In early August, the ACCC released a statement of issues following its review of the transition, which expressed concerns about the shareholding.

“The ACCC is concerned that the acquisition has, or is likely to have, the effect of substantially lessening competition in markets for the supply of fly-in fly-out (FIFO) charter airline services, and regular passenger transport (RPT) services on routes serviced by Alliance Airlines aircraft,” the ACCC said.

In response to the statement of issues, Qantas said its current shareholding was “not contingent on reaching a majority position”, indicating it remained committed to holding on to the 19.8 per cent stake.

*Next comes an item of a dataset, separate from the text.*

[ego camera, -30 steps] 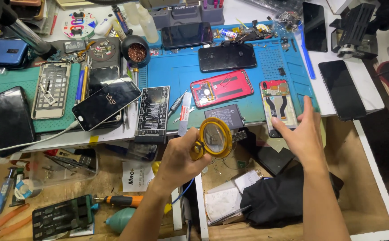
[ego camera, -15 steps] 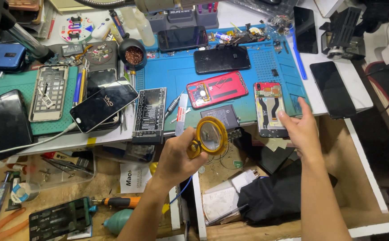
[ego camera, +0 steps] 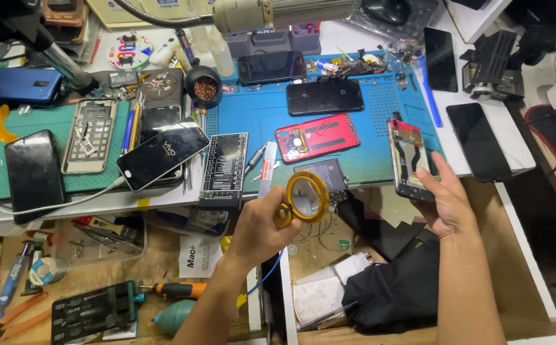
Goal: Repairing a mobile phone by inspecting components with a magnifying glass and applying tape.
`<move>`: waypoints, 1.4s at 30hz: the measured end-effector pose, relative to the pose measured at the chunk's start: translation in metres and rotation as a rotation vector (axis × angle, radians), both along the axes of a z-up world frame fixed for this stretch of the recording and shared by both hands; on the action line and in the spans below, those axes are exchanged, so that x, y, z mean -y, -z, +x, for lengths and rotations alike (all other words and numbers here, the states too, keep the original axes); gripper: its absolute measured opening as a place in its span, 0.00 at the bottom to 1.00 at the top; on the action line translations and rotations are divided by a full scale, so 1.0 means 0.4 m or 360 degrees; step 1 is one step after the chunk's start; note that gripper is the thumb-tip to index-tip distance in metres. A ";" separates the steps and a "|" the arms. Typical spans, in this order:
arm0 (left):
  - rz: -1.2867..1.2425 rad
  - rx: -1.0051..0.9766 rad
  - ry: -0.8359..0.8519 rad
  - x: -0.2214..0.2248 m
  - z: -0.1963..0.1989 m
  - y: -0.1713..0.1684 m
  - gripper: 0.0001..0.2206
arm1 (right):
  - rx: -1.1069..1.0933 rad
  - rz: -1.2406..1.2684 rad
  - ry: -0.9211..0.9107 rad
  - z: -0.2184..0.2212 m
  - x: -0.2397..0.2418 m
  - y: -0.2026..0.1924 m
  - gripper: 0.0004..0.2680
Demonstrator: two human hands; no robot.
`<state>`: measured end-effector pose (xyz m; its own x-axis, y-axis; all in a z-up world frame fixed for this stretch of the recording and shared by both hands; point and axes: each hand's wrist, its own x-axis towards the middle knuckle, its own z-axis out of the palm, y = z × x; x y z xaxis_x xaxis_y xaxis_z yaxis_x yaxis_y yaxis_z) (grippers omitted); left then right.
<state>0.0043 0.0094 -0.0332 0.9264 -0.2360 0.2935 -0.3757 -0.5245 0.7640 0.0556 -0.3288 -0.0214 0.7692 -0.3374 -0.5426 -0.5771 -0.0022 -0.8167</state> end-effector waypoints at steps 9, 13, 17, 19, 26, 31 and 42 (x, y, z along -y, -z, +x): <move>-0.0051 0.0003 0.0014 0.000 -0.006 -0.013 0.14 | 0.0908 0.0766 0.0104 -0.002 0.016 0.077 0.19; -0.0051 -0.0001 0.0013 0.003 -0.004 -0.011 0.14 | 0.0842 0.0871 0.0013 -0.037 -0.042 0.051 0.22; -0.0345 0.0052 -0.0089 0.008 0.009 -0.011 0.10 | 0.1075 0.1357 -0.0455 -0.083 -0.138 -0.030 0.25; -0.0379 0.0035 -0.0135 0.013 0.012 -0.005 0.11 | 0.1076 0.1515 -0.0527 -0.070 -0.147 -0.019 0.24; -0.0584 -0.0223 -0.0255 0.040 0.012 -0.001 0.13 | 0.0795 0.1764 -0.0500 -0.074 -0.178 0.130 0.16; -0.0718 -0.0418 -0.0239 0.053 0.007 -0.042 0.14 | 0.0823 0.1491 -0.0506 -0.106 -0.250 0.035 0.14; -0.0697 -0.0586 -0.0261 0.034 0.020 -0.036 0.16 | 0.0779 0.0928 -0.0559 -0.119 -0.245 0.071 0.09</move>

A file image of a QantasLink and Alliance Aviation aircraft at Cairns Airport. (Seth Jaworski)
A file image of a QantasLink and Alliance Aviation aircraft at Cairns Airport. (Seth Jaworski)


  • Lucas


    Now that’s an airline going places… No doubt a lot of their profits come from their contracts from Virgin. Perhaps they could teach virgin’s management how to run a successful airline.
    Well done!

  • Rod Pickin


    Lucas I tend to agree with you however there is a considerable difference between the two airlines and I think that the upcoming financials from VAH may enlighten us all. Their new CEO hasn’t had that much time to oversee the needed financial turnaround and their four biggest investors are in parts showing some concerns. HNA has its own problems so who knows what will happen to heir 19.86% holding, SQ has recently laid some blame on VOZ for their lower reported profits and with no return on their 20.03% investment, they won’t be happy. It has been reported that Etihad may well be rethinking their global direction so their 20.97% could either increase or decrease which leaves Nanshan Capital Hldgs and their 20.01% and one wonders why such a company which appears to be in the main a private equity group would invest in a zero return operation. We must not forget our fiend Sir Richard with his 10.02% Corvina group so he may well up his interest but then he is concentrating on things Galactic at the moment. VOZ’s upcoming alliance with Virgin Atlantic out of HKG and LAX can only be a good thing but overall VOZ has to check its expenditure and some of it’s operations. The latest move on new winglets to only some of the fleet and the costs involved is a good example and in addition it only confirms that the routes involved are being operated by equipment either at the limits of or beyond their intended capabilities. It would probably be better to add more A330’s and offload some B737’s in order to attract more customers and thus more potential profits with a less critical operational envelope. But then I don’t have to pay the bills.

  • Mike


    On 11August former Helvetic F100 HB-JVG has departed DRW/Darwin enroute to TSV/Townsville and onwards to its new home in BNE/Brisbane.